Tests the PostgreSQL repository with TimescaleDB using Docker.
Follows pragmatic TDD principles - test real persistence with Docker container.
"""

import asyncio
from datetime import date

import pytest
from sqlalchemy import text
from uuid_utils import uuid7

from tradingagents.domains.news.news_repository import (
    NewsArticle,
    NewsArticleEntity,
    NewsRepository,
)
from tradingagents.lib.database import create_test_database_manager


@pytest.fixture
async def test_db_manager():
    """Create test database manager with TimescaleDB container."""
    db_manager = create_test_database_manager()

    # Verify database health
    health = await db_manager.health_check()
    if not health:
        pytest.skip("TimescaleDB test container not available")

    # Create tables
    await db_manager.create_tables()

    yield db_manager

    # Cleanup
    await db_manager.drop_tables()
    await db_manager.close()


@pytest.fixture
async def repository(test_db_manager):
    """Create repository instance with test database."""
    repo = NewsRepository(test_db_manager)

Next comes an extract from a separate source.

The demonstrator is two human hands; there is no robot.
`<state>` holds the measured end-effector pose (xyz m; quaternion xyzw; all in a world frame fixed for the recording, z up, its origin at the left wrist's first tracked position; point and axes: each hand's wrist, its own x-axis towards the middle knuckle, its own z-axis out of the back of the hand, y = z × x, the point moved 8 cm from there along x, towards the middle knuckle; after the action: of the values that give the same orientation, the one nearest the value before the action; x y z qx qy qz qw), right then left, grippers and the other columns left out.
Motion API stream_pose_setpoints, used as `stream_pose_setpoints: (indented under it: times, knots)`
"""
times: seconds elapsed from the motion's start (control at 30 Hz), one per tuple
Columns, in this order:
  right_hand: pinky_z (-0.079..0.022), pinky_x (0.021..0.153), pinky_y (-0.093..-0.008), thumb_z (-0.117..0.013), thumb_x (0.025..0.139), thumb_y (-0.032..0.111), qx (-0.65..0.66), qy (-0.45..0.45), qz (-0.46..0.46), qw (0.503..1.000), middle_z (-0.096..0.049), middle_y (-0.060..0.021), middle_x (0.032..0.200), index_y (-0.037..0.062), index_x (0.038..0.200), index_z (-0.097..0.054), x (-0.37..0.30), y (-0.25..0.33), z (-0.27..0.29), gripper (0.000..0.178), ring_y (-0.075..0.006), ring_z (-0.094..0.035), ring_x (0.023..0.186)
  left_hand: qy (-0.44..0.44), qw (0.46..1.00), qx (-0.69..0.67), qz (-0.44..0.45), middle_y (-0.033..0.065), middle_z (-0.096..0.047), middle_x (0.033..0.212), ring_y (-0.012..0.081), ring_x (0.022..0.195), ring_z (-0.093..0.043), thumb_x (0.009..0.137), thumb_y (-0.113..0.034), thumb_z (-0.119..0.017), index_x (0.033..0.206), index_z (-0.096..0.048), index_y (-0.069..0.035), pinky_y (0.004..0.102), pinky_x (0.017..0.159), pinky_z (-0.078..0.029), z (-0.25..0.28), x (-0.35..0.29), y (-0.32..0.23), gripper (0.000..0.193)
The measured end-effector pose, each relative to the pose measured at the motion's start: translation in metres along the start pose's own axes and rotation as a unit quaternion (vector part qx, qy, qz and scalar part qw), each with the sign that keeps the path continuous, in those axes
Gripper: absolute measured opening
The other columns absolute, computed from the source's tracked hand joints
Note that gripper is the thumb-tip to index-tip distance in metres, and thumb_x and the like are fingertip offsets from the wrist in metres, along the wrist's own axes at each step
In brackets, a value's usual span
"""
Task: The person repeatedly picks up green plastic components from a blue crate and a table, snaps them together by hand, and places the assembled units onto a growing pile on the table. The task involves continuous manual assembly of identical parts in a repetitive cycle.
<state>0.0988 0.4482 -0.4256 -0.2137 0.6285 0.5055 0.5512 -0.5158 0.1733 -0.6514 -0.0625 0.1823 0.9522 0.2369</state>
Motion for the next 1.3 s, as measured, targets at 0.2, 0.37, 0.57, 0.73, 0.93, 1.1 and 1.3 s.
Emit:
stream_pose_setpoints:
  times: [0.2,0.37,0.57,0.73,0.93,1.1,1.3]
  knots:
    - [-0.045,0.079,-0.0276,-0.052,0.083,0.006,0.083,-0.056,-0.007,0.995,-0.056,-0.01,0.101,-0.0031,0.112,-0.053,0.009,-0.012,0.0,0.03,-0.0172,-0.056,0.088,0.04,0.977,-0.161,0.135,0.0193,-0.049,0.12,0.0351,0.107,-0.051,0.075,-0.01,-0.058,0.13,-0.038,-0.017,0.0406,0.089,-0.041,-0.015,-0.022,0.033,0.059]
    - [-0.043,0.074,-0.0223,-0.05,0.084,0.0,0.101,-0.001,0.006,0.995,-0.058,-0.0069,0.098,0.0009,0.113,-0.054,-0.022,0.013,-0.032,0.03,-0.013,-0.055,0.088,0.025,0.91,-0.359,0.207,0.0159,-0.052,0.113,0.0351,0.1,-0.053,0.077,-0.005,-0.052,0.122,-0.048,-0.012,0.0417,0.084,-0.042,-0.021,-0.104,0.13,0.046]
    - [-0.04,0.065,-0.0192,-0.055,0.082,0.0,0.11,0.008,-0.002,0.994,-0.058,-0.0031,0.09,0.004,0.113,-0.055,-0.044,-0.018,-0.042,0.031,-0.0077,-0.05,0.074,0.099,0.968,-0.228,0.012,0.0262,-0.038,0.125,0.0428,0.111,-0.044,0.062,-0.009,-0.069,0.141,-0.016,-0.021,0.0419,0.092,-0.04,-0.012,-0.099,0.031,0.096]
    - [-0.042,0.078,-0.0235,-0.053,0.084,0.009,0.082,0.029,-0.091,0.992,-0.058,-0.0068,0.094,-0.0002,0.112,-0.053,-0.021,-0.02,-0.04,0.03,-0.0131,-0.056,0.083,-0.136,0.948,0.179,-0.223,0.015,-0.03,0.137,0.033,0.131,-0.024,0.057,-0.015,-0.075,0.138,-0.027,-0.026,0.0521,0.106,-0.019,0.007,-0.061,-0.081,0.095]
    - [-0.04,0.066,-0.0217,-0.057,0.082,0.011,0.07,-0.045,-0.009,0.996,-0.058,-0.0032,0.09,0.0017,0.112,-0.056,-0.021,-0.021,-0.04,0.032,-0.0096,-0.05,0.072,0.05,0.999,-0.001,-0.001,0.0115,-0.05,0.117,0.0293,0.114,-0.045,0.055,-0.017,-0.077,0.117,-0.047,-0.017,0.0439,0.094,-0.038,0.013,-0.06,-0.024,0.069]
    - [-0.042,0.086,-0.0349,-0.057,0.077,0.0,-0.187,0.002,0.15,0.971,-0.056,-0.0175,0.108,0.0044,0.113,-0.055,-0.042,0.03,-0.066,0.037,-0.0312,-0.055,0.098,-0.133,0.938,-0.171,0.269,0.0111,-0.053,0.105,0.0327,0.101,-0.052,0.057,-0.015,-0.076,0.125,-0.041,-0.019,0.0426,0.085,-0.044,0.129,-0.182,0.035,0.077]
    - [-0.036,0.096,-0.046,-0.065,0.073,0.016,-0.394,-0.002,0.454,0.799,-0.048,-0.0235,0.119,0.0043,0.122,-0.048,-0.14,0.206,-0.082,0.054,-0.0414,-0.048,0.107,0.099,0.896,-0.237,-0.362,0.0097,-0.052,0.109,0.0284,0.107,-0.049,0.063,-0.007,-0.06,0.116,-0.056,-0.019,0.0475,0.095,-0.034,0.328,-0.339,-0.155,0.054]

    # Clean up any existing test data
    async with test_db_manager.get_session() as session:
        await session.execute(text("DELETE FROM news_articles"))
        await session.commit()

    return repo


@pytest.fixture
def sample_article():
    """Create a sample news article for testing."""
    return NewsArticle(
        headline="Apple Quarterly Earnings Beat Expectations",
        url="https://example.com/apple-earnings-q1-2024",
        source="TechCrunch",
        published_date=date(2024, 1, 15),
        summary="Apple reported strong quarterly earnings with iPhone sales exceeding analyst predictions.",
        entities=["Apple", "iPhone", "earnings"],
        sentiment_score=0.8,
        author="Jane Tech Reporter",
        category="earnings",
    )


@pytest.fixture
def another_sample_article():
    """Create another sample news article for testing."""
    return NewsArticle(
        headline="Tesla Stock Drops After Production Concerns",
        url="https://example.com/tesla-stock-drop-2024",
        source="Bloomberg",
        published_date=date(2024, 1, 16),
        summary="Tesla shares fell following reports of production line issues.",
        entities=["Tesla", "stock", "production"],
        sentiment_score=-0.3,
        author="Financial Reporter",
        category="stock-news",
    )


class TestNewsRepository:
    """Test suite for NewsRepository."""

    async def test_upsert_new_article(self, repository, sample_article):
        """Test inserting a new article."""
        # Act
        result = await repository.upsert(sample_article, symbol="AAPL")

        # Assert
        assert result.headline == sample_article.headline
        assert result.url == sample_article.url
        assert result.source == sample_article.source
        assert result.published_date == sample_article.published_date
        assert result.summary == sample_article.summary
        assert result.entities == sample_article.entities
        assert result.sentiment_score == sample_article.sentiment_score
        assert result.author == sample_article.author
        assert result.category == sample_article.category

    async def test_upsert_duplicate_url_updates_existing(
        self, repository, sample_article
    ):
        """Test that upserting an article with existing URL updates the existing record."""
        # Arrange - Insert initial article
        await repository.upsert(sample_article, symbol="AAPL")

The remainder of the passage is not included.